Authored by ldionne on Jul 16 2019, 1:42 PM.

Details

Reviewers
mclow.lists
EricWF
jguegant
tahonermann
Group Reviewers
Restricted Project
Summary

This patch provides the two missing constructors for std::filesystem::path
using an instance of std::locale to convert the source.

Given that the source needs to be converted using the
codecvt<wchar_t, char, mbstate_t> facet of the std::locale at first,
these two constructors:

  1. Can only take a char source.
  2. Need to have different path than the current two other constructors taking a source.

After converting to a wchar_t source using the codecvt, we need to convert
a second time to store the result.
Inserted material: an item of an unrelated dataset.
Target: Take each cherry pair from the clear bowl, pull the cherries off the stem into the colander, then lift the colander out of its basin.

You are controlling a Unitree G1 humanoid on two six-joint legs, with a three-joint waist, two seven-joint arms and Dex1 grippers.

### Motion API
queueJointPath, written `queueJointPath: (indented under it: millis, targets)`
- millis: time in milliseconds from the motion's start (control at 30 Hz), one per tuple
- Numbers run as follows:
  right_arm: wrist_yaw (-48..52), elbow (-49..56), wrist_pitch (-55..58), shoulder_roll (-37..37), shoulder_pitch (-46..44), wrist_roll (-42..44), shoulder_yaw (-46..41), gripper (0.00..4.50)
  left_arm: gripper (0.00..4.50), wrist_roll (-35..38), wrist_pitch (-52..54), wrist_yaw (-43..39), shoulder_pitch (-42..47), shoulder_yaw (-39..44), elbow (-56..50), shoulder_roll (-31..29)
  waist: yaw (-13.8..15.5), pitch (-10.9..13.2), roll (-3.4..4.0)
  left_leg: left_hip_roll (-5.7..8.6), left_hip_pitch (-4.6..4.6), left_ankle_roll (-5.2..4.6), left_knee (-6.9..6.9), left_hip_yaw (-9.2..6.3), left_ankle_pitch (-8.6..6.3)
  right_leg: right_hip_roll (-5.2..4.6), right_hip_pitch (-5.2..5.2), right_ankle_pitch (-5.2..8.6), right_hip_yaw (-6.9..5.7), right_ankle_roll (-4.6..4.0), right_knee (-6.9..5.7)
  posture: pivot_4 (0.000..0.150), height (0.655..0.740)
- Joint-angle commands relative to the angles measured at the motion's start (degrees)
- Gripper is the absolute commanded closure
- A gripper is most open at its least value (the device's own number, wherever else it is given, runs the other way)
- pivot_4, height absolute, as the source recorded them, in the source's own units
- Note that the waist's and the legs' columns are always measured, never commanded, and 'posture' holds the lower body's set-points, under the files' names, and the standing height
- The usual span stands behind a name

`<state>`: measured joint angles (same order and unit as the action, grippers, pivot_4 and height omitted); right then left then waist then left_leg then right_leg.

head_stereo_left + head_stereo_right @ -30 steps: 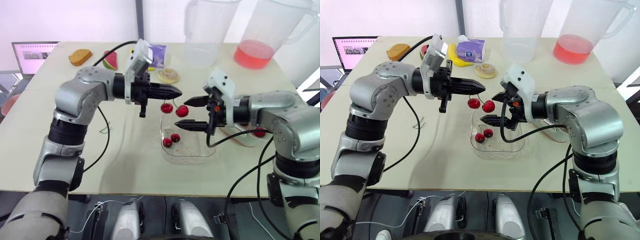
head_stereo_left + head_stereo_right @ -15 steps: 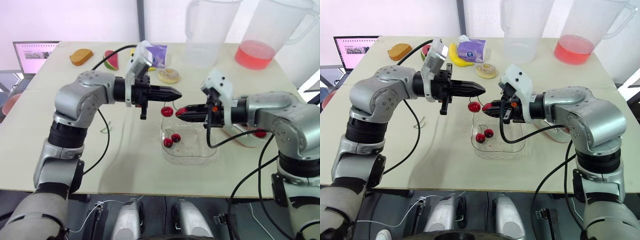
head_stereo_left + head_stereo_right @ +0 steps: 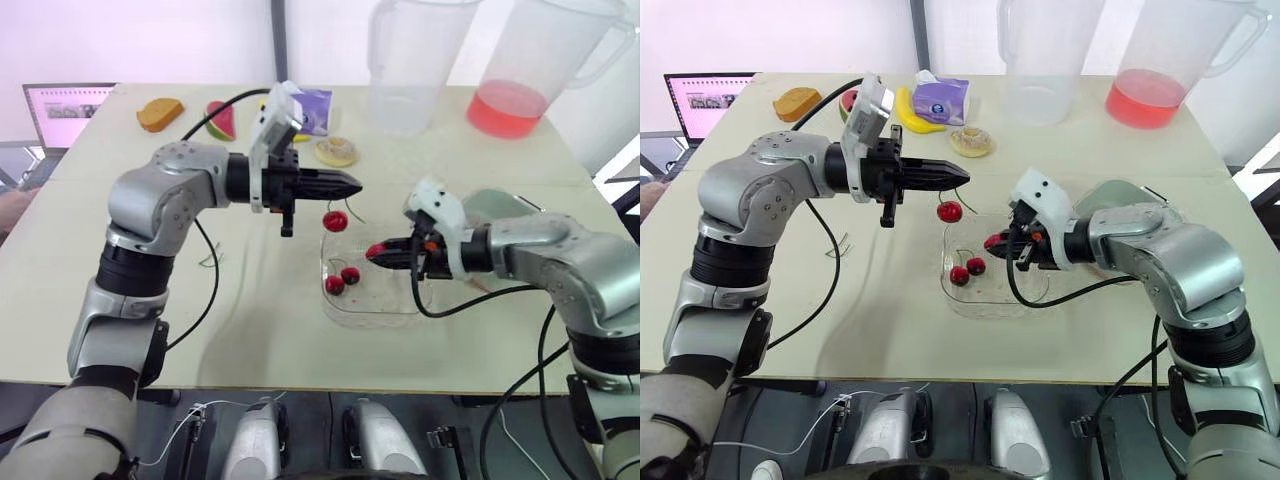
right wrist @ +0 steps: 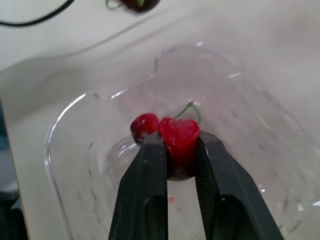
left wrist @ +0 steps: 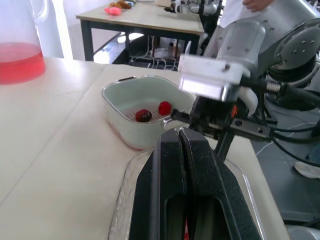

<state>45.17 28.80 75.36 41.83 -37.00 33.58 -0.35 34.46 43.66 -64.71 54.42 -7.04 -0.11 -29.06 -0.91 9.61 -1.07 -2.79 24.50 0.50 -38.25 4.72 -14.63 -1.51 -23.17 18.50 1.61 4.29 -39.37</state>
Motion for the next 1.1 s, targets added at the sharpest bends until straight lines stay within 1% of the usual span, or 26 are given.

The standard is unclear on how the
second conversion should happen:

> Otherwise a conversion is performed using the codecvt<wchar_t, char, mbstate_t>
> facet of loc, and then a second conversion to the current ordinary encoding.
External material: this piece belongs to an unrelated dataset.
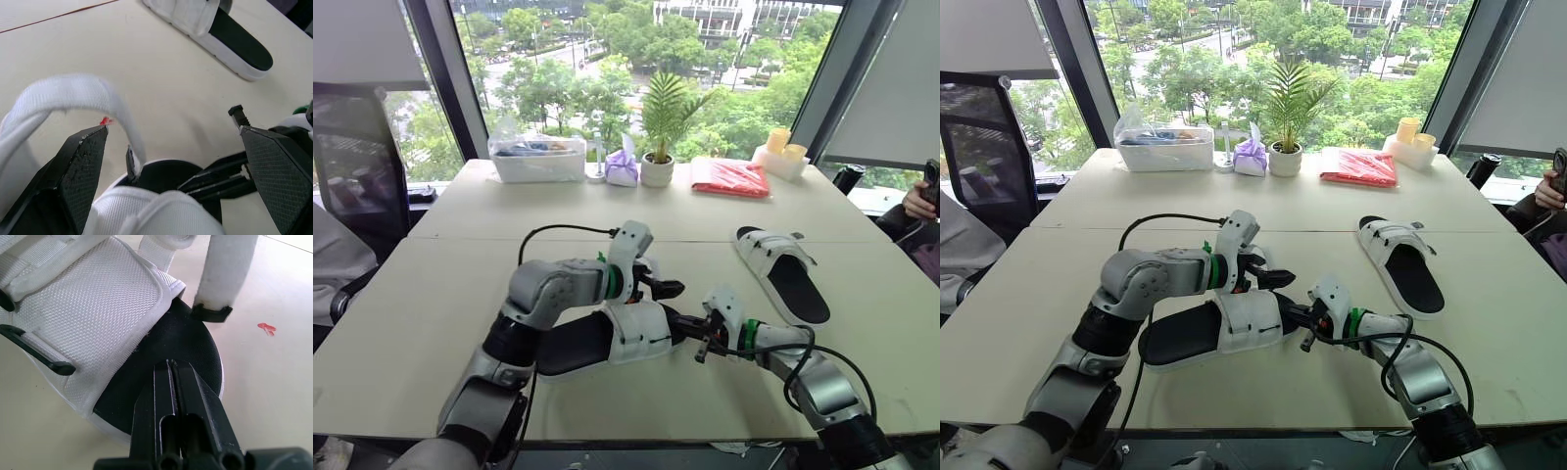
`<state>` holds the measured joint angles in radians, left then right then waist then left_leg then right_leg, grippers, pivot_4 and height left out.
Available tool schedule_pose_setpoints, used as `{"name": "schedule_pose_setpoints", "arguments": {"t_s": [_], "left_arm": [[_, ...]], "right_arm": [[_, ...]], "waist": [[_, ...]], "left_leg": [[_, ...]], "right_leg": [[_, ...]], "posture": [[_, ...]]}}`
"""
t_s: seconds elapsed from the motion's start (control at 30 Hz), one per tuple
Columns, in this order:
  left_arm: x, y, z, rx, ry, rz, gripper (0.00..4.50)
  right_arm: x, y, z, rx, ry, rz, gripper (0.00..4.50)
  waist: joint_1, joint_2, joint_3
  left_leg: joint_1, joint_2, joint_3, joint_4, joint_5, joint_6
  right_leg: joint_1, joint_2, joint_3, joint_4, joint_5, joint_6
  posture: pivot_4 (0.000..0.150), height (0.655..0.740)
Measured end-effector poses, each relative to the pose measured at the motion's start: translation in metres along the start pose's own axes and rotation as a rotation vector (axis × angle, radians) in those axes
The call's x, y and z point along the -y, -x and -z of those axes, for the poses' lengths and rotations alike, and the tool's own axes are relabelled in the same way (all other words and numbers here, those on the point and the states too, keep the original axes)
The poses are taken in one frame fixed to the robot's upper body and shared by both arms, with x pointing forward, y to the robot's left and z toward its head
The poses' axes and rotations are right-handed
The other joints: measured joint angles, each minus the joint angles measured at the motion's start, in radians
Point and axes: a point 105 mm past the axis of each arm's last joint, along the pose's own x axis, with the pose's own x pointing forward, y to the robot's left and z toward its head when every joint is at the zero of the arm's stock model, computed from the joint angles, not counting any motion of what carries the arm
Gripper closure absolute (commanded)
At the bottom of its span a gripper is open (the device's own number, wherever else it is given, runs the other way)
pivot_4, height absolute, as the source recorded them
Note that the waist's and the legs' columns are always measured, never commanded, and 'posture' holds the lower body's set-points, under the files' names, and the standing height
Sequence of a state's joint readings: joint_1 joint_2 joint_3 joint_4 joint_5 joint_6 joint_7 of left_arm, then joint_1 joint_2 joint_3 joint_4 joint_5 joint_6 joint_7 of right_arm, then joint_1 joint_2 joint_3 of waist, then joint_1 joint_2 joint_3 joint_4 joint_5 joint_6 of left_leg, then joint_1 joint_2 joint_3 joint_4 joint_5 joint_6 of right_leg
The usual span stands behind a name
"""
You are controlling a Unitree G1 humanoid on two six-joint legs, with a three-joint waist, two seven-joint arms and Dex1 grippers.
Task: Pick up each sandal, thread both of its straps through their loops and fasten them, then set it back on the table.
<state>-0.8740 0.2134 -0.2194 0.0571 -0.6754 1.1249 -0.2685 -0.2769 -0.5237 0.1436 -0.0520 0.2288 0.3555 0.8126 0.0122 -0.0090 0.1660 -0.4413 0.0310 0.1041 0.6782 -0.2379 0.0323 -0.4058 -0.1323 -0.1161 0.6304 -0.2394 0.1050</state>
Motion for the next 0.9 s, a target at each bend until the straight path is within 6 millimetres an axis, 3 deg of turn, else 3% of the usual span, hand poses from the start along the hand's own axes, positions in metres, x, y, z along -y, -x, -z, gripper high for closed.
{"name": "schedule_pose_setpoints", "arguments": {"t_s": [0.07,0.3,0.5,0.63,0.9], "left_arm": [[-0.005,-0.004,0.001,-0.003,0.002,-0.015,0.93],[-0.011,-0.012,0.004,0.003,-0.009,-0.04,4.47],[0.006,-0.005,-0.015,0.107,-0.022,0.097,4.47],[0.003,0.019,-0.025,0.149,0.049,0.202,4.47],[0.002,0.069,-0.022,0.043,0.156,0.425,4.47]], "right_arm": [[-0.001,-0.001,0.0,0.003,-0.001,-0.001,4.5],[0.0,-0.001,-0.001,0.001,0.008,0.006,4.5],[0.0,-0.001,-0.001,0.004,0.006,0.008,4.5],[0.0,-0.002,-0.001,0.008,0.002,0.008,4.5],[0.001,-0.002,0.0,0.009,0.0,0.002,4.5]], "waist": [[-0.001,0.0,0.0],[0.0,0.0,0.0],[-0.001,0.0,0.0],[-0.002,0.0,0.0],[-0.002,0.0,0.0]], "left_leg": [[0.0,0.0,0.0,0.0,0.0,0.0],[0.0,0.0,0.0,0.0,-0.003,0.005],[-0.001,0.0,0.0,0.0,-0.003,0.005],[-0.001,0.0,0.0,0.0,-0.003,0.005],[-0.001,0.0,0.0,0.0,-0.003,0.005]], "right_leg": [[0.0,0.0,0.0,0.0,0.0,0.0],[-0.001,0.0,0.0,0.0,0.0,0.0],[-0.001,-0.001,0.0,0.0,0.0,0.0],[-0.002,-0.001,0.0,0.0,0.0,0.0],[-0.001,0.0,0.0,0.0,0.0,0.0]], "posture": [[0.15,0.74],[0.15,0.74],[0.15,0.74],[0.15,0.74],[0.15,0.74]]}}
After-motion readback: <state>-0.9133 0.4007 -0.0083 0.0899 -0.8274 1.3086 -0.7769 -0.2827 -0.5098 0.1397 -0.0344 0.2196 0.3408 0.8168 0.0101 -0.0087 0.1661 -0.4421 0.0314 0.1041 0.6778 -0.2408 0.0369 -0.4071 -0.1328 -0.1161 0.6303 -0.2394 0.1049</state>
I interpreted this as the second conversion can be executed however we want,
meaning that I can reuse the facilities from the two constructors that accept
any kind of source.

Diff Detail

Event Timeline

jguegant created this revision.Jul 16 2019, 1:42 PM
jguegant edited the summary of this revision. (Show Details)Jul 16 2019, 1:43 PM

Note: this is my first contribution to libc++. I tried to follow the style used in the rest of files, but I may have missed some hidden coding style rules: some files use four spaces, some two? Which SFINAE pattern (return type, class paramter...) is to be preferred? Free template functions vs template classes with static member functions?

Quuxplusone added inline comments.
libcxx/include/filesystem
809 ↗(On Diff #210158)

char{} is a strange way to spell '\0', and since sentinel is used only on line 811, I think you don't need sentinel at all.
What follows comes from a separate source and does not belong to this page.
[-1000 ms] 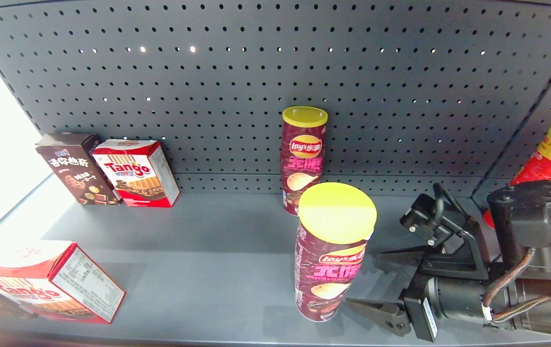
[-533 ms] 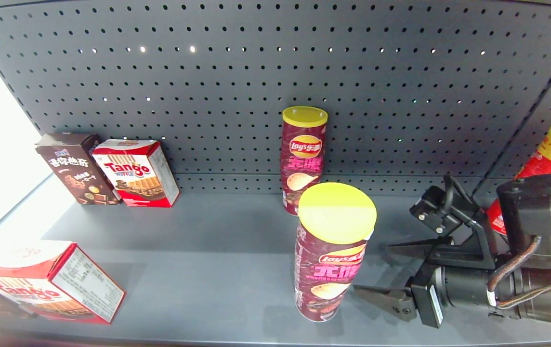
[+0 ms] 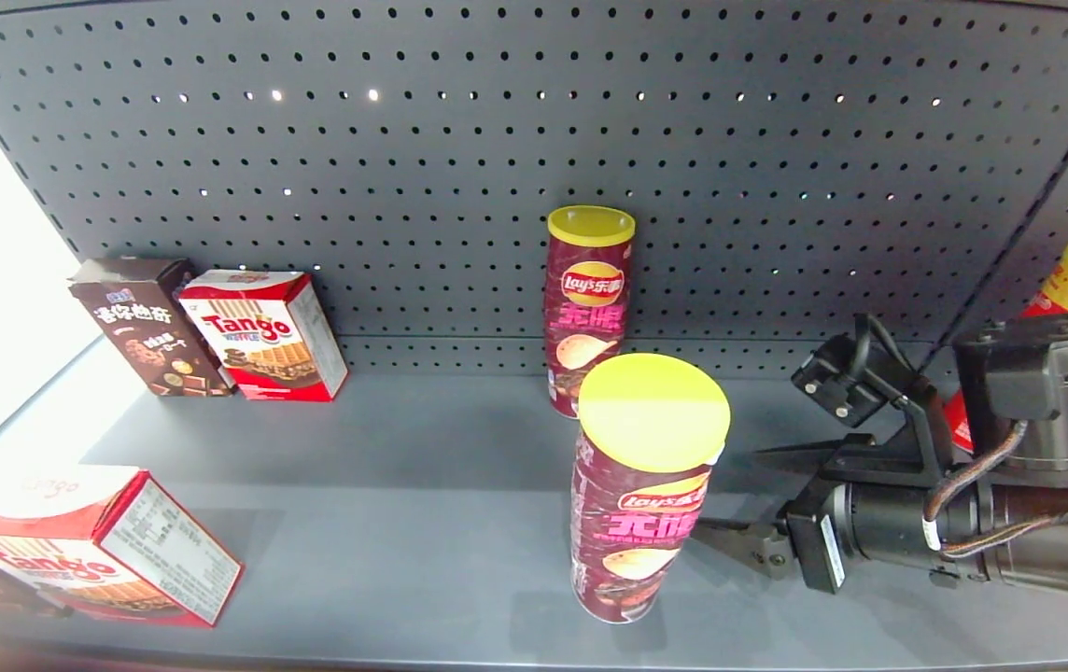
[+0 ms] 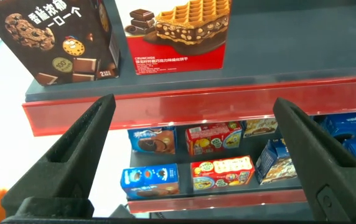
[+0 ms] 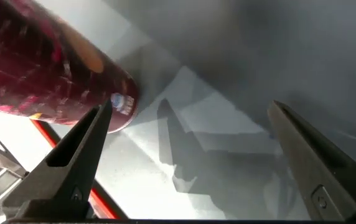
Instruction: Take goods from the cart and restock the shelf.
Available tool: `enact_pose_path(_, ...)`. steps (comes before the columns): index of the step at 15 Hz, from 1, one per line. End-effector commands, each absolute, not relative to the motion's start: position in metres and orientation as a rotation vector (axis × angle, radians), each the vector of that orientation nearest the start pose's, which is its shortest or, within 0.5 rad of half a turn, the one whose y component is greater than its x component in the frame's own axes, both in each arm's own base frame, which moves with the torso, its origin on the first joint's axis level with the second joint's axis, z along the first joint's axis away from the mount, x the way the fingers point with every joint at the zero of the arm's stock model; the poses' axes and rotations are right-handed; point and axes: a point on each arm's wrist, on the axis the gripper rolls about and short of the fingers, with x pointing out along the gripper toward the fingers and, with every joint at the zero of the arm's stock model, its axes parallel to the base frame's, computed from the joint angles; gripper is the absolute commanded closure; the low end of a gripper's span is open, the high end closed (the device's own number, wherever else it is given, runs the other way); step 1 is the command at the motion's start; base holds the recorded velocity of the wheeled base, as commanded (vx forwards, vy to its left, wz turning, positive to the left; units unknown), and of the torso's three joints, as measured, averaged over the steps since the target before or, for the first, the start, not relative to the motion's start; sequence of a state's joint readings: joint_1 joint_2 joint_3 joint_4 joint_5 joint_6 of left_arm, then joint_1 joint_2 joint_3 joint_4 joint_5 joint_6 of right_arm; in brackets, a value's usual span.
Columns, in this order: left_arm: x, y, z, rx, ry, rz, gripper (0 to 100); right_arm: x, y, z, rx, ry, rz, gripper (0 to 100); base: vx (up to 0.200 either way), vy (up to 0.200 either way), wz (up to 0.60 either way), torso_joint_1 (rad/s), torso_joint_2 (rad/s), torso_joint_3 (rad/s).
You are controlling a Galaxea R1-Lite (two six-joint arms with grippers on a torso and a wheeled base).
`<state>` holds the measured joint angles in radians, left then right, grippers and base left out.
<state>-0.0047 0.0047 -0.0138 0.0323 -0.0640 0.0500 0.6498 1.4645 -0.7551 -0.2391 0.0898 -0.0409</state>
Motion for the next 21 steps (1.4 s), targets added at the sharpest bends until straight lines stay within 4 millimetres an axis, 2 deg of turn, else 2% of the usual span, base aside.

jguegant marked an inline comment as done.Jul 17 2019, 11:19 AM
jguegant added inline comments.
libcxx/include/filesystem
741 ↗(On Diff #210158)

Not sure what is the expected behavior if the locale does not this facet.

809 ↗(On Diff #210158)

Sure, that make sense now! It used to be a generic CharT.

jguegant updated this revision to Diff 210375.Jul 17 2019, 11:25 AM

Removed the unnecessary variables __sentinel.

Please re-upload the diff with full context (e.g. git diff -U999 blah blah).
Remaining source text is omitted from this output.